Save yourself the headache of multiple declines. A licensed advisor can tell you up front which carriers are likely to accept your situation — and which ACA option to consider as a backup. Free, no obligation.

This article is for general informational purposes only and is not medical, legal, or insurance advice. Plan availability, eligibility, underwriting, waiting periods, deductibles, and premiums vary by state, applicant, and carrier. Always confirm specific plan terms with a licensed insurance advisor before enrolling. Trusted PPO Plans is a marketing platform operated by Gabriele Health Solutions LLC, a licensed insurance agency.

Frequently Asked Questions

Can a health insurance company deny me coverage for a pre-existing condition in 2026?

Not on ACA marketplace plans — federal law prohibits denying coverage or charging more based on health history. On some private (non-ACA) plans, carriers can underwrite and may decline applicants, apply waiting periods, or exclude specific conditions from coverage. The right plan path depends on your specific situation.

What pre-existing conditions can get you denied private health insurance?

Conditions actively requiring expensive ongoing treatment (active cancer, organ transplant maintenance, advanced kidney disease), recent serious diagnosis without stabilized treatment, and certain mental health or substance use conditions in active treatment are the most common reasons for private plan declines. Many other conditions — well-controlled diabetes, hypertension, asthma, mental health on stable treatment — are routinely accepted.

If I get denied by one carrier, am I denied by all of them?

No. Underwriting standards vary significantly between carriers. The same condition that gets declined by one carrier may be standard-rated by another. A licensed advisor who works with multiple carriers can identify which underwriters are more accepting of your specific condition.

Can I switch to an ACA marketplace plan if I’ve been denied by a private carrier?

Yes.
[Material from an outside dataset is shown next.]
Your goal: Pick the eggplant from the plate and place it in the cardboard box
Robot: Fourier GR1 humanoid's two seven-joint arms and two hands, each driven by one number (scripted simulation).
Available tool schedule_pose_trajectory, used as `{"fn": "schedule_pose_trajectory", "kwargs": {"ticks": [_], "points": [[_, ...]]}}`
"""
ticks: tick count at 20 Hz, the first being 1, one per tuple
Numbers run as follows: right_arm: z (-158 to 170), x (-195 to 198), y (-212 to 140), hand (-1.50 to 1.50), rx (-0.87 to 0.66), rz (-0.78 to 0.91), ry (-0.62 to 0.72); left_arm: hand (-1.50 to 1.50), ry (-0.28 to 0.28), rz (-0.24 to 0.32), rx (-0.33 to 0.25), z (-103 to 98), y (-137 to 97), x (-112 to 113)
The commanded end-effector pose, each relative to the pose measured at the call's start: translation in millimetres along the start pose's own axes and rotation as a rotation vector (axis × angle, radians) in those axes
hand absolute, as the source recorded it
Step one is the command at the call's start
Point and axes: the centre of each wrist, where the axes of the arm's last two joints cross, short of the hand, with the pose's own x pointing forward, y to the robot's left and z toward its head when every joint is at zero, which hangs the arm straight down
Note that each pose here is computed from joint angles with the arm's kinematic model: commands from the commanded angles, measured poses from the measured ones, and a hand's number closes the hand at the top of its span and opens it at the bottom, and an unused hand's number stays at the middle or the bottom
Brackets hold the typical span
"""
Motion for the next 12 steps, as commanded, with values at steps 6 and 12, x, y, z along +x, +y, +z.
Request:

ACA marketplace plans are guaranteed-issue and cannot deny you regardless of health history. If you’re outside the November-January Open Enrollment window, check if you qualify for a Special Enrollment Period — otherwise you can enroll during the next open enrollment for January 1 coverage.

What’s the difference between being denied and having a waiting period?

A denial means no policy is issued. A waiting period means the plan covers you now but won’t pay claims related to your pre-existing condition for a defined time (commonly 6–12 months). Some carriers also use rider exclusions, where coverage is offered but a specific condition is excluded from the policy.

Should I disclose all my health conditions on a private plan application?

Yes — accurately and honestly. Carriers verify medical history through medical information bureaus and prescription databases. Failing to disclose a known condition can result in a rescinded policy and unpaid claims, which is far worse than being declined or rate-adjusted upfront.